2)- and this is what I really intended to blog about – lecturing. I’ve become a strong critic of professors whose exclusive teaching tool is the stand-and-deliver lecture. The sage on the stage who delivers a monologue while the students obediently try to capture his every word. Or go on Facebook. Or text their moms. Lecturing may be active teaching, but for the student, the experience seems the antithesis of active learning. But for 120 (OK, 93) students trying to learn content and context as advanced as cancer biology, I couldn’t think of any better way to help them through some of it.

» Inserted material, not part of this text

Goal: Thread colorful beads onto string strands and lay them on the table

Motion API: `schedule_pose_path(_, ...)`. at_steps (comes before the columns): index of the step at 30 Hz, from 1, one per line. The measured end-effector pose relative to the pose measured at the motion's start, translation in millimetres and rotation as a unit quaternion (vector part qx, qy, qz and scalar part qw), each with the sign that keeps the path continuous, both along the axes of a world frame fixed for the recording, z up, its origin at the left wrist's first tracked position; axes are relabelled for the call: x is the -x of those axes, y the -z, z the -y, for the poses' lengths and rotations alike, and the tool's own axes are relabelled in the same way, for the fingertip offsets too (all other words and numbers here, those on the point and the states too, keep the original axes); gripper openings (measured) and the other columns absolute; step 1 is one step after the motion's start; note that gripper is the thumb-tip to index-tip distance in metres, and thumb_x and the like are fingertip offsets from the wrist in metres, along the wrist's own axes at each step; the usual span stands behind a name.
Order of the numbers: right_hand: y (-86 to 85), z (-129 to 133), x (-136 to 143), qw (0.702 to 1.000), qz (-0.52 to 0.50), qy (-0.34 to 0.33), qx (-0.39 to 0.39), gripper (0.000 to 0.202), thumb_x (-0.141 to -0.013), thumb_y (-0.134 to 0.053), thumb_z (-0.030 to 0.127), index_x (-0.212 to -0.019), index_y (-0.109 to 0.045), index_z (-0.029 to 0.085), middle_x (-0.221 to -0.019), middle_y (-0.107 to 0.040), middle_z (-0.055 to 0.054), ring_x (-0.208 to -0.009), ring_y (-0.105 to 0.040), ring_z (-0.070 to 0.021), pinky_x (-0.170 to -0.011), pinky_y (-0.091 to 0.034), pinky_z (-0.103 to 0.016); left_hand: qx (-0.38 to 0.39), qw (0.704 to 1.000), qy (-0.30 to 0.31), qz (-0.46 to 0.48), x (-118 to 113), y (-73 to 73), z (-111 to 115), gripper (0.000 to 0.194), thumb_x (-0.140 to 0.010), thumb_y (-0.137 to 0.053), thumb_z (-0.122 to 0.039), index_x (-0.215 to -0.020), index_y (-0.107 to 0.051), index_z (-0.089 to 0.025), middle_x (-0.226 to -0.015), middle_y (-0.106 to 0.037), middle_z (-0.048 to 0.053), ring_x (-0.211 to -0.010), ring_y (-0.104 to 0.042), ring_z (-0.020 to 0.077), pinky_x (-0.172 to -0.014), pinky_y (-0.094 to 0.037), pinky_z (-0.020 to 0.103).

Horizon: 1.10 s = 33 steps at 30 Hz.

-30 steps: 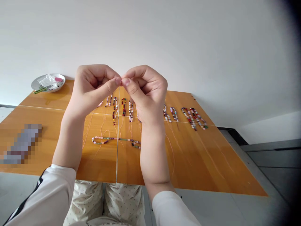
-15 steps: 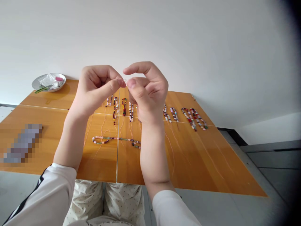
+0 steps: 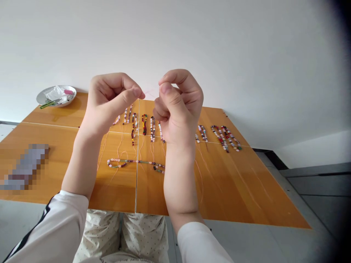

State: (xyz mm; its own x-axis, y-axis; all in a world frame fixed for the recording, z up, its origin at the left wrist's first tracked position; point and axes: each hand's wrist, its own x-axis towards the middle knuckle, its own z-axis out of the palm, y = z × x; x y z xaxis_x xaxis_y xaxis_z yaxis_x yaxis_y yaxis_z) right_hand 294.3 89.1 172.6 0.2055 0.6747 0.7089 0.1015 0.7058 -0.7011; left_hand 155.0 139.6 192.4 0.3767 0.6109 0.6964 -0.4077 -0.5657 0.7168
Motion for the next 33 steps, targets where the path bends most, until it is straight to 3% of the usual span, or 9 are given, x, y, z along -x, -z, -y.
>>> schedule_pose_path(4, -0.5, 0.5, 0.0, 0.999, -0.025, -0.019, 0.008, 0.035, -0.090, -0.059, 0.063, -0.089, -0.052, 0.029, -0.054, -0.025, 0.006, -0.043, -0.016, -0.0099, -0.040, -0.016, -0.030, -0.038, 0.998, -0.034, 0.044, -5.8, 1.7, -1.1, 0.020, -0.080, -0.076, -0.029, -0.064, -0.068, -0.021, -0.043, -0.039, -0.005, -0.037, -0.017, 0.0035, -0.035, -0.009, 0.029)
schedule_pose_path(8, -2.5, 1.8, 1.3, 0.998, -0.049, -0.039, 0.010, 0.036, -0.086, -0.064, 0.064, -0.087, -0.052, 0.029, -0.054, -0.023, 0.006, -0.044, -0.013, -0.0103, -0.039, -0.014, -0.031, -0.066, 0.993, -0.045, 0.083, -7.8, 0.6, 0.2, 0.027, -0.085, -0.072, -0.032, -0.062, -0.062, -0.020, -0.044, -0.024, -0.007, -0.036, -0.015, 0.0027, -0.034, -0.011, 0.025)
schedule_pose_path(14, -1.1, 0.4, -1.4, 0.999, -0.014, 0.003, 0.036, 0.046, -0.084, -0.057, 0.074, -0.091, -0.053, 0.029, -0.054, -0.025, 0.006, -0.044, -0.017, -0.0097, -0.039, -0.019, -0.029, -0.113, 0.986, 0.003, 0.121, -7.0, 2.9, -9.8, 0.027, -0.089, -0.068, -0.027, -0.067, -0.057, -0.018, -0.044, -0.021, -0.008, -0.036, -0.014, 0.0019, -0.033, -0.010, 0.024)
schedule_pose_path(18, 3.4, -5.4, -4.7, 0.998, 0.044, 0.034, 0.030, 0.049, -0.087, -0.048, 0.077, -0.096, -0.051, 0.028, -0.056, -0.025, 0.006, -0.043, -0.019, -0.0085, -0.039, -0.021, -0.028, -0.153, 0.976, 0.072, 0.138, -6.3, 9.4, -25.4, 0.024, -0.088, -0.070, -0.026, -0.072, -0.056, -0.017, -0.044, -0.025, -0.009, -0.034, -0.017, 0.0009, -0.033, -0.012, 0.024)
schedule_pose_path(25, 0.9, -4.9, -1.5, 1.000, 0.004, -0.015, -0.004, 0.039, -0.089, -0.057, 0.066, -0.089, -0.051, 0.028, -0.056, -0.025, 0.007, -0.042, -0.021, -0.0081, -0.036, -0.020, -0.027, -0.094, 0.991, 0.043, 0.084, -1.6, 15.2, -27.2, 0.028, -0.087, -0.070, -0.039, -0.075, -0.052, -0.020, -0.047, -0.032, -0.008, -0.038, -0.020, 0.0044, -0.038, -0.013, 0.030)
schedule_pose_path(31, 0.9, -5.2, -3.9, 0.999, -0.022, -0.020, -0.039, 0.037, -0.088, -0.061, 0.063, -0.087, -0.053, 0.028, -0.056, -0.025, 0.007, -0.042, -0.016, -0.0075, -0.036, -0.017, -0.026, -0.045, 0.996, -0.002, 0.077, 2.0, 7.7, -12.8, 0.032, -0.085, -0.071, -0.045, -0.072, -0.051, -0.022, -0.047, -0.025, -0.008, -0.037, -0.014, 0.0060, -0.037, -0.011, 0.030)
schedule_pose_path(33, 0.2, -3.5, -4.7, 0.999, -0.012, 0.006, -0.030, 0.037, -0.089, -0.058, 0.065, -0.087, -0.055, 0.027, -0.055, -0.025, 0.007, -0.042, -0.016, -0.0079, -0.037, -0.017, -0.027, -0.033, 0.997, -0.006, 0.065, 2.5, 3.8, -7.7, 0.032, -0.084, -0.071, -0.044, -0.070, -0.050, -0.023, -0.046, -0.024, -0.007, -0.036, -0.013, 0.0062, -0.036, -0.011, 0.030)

So I decided to lecture once a week on Fridays. The first lecture was OK, but I was rusty. I wasn’t used to talking to students for more than 20 or 30 minutes, and I actually got a little winded. The second week, I had planned to talk about the discovery of oncogenes. It’s a wonderful story, one of the best in science. In the early 20th century, people thought cancer was contagious. And then one scientist discovered that sometimes it is, at least in chickens. Then he isolated the infectious agent and it turned out to be a virus. Interesting. Then decades later, early molecular biologists pinpointed the viral gene responsible for causing cancer and discovered that the gene’s origin is the chicken itself. And the chicken gene was perfectly normal and found in every cell. And the same could happen in humans, for example with human papillomavirus, which causes cervical cancer. As I was lecturing, I grew more and more animated. I wasn’t satisfied with my students learning the information, I wanted to captivate them with this tale. Yes, I wanted them to care as much about the src gene as I did. Gosh, I wanted to convert them.

Lecturing can be a bit of a rush, and by the end, I was feeling downright evangelical. In fact, after dedicating the class to one of my favorite college professors, Dr. Andy Laudano, who first told me the story of the src gene, I preached to  my students to make the effort to give a word of thanks to their favorite professors because that appreciation means a lot. Perhaps I went a bit too far. I hope not.

I’m more convinced than ever that lecturing can be dangerous, and I’ll be careful. On Sundays, I go to church and listen with both ears to the good word for an hour or so. Then I spend the rest of the week trying to put into practice what I heard. Sometimes it’s not easy, but that is when I learn the most. And while my lectures may be trivial in comparison, I hope that they offer a small measure of inspiration for my students to do the same.